#### ABOUT THIS TASK
Only the lines from the one containing "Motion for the" through the end of the listing below are to be reproduced, exactly as they stand.

#### GIVEN DATA
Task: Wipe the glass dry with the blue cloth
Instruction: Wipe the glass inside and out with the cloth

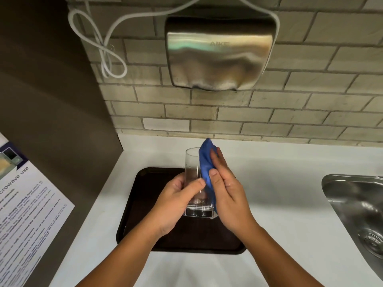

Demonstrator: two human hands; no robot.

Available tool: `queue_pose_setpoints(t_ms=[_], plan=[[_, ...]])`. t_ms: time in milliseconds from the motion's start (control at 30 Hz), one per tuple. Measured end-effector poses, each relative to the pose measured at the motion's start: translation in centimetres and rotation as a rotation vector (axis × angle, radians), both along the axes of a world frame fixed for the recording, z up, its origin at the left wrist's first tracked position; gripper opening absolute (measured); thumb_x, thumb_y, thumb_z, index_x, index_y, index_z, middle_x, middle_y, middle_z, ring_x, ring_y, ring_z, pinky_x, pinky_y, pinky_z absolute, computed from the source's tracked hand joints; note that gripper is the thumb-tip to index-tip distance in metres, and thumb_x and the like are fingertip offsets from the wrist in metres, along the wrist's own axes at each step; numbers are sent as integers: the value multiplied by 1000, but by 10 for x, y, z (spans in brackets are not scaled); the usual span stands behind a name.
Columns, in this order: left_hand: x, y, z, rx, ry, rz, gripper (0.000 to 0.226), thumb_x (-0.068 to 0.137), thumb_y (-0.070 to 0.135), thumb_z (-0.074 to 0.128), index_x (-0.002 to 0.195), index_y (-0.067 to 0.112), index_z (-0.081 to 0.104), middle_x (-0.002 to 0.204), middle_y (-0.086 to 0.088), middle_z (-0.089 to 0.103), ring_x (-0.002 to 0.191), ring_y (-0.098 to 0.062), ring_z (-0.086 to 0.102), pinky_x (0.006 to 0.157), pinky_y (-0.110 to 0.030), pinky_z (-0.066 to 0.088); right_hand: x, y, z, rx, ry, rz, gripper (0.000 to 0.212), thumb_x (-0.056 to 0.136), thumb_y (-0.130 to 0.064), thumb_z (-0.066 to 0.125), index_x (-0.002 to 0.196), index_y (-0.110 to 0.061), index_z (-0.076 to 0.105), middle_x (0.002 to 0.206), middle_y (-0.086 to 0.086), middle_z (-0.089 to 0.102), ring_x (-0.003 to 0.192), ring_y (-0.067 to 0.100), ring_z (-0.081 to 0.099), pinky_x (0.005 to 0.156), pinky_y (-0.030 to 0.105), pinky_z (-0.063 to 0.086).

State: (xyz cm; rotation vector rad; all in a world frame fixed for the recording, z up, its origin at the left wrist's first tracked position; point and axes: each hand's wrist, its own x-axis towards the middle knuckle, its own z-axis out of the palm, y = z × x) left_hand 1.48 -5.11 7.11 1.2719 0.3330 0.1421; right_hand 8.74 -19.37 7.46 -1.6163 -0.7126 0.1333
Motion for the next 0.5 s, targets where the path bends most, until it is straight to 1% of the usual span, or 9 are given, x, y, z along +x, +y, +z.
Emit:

#### RESULT OF THE TASK
Motion for the next 0.5 s, targets where the path bends most, until it is straight to 1% of the usual span, or 9 are given, x, y, z along +x, +y, +z.
Emit:

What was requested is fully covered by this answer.